- [WHAT IS REQUIRED]
Beginning at the line that includes "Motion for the", print each remaining line of the data word for word. Output nothing else.
::: GIVEN MATERIAL :::
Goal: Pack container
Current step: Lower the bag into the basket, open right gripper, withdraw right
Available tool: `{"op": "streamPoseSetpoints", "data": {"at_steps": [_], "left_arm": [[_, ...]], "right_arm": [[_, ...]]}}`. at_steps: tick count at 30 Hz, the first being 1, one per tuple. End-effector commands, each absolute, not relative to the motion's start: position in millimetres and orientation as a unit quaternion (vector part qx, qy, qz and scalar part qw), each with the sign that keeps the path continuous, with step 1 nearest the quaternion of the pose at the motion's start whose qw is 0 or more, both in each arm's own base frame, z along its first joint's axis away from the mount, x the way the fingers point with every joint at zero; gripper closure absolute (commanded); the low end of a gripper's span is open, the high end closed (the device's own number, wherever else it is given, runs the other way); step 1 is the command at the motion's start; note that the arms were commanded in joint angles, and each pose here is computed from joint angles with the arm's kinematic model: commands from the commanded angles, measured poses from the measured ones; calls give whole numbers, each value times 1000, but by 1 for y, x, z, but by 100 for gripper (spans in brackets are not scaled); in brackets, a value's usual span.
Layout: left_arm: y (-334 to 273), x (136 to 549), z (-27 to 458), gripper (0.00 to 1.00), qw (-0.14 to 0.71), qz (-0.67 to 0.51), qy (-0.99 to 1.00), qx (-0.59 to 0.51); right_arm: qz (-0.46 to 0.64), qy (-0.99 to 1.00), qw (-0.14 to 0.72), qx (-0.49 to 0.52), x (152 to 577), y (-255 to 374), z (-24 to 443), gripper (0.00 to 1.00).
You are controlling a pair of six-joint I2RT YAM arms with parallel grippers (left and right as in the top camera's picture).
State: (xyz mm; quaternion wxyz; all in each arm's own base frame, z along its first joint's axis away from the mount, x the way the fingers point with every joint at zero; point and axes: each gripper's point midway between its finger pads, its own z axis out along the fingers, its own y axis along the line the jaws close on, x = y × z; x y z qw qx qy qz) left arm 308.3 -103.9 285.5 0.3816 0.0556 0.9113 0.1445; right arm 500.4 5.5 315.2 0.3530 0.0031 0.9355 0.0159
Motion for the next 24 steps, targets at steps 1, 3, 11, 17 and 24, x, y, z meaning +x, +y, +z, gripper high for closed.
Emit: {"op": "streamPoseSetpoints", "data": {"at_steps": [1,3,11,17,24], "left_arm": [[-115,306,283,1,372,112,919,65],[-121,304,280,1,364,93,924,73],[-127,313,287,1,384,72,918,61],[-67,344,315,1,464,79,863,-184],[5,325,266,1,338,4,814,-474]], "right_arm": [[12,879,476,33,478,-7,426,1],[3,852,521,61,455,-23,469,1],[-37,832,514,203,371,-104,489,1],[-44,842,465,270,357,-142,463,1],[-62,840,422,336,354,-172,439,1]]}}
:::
- [ANSWER TO THE EXERCISE]
Motion for the next 24 steps, targets at steps 1, 3, 11, 17 and 24, x, y, z meaning +x, +y, +z, gripper high for closed.
Emit: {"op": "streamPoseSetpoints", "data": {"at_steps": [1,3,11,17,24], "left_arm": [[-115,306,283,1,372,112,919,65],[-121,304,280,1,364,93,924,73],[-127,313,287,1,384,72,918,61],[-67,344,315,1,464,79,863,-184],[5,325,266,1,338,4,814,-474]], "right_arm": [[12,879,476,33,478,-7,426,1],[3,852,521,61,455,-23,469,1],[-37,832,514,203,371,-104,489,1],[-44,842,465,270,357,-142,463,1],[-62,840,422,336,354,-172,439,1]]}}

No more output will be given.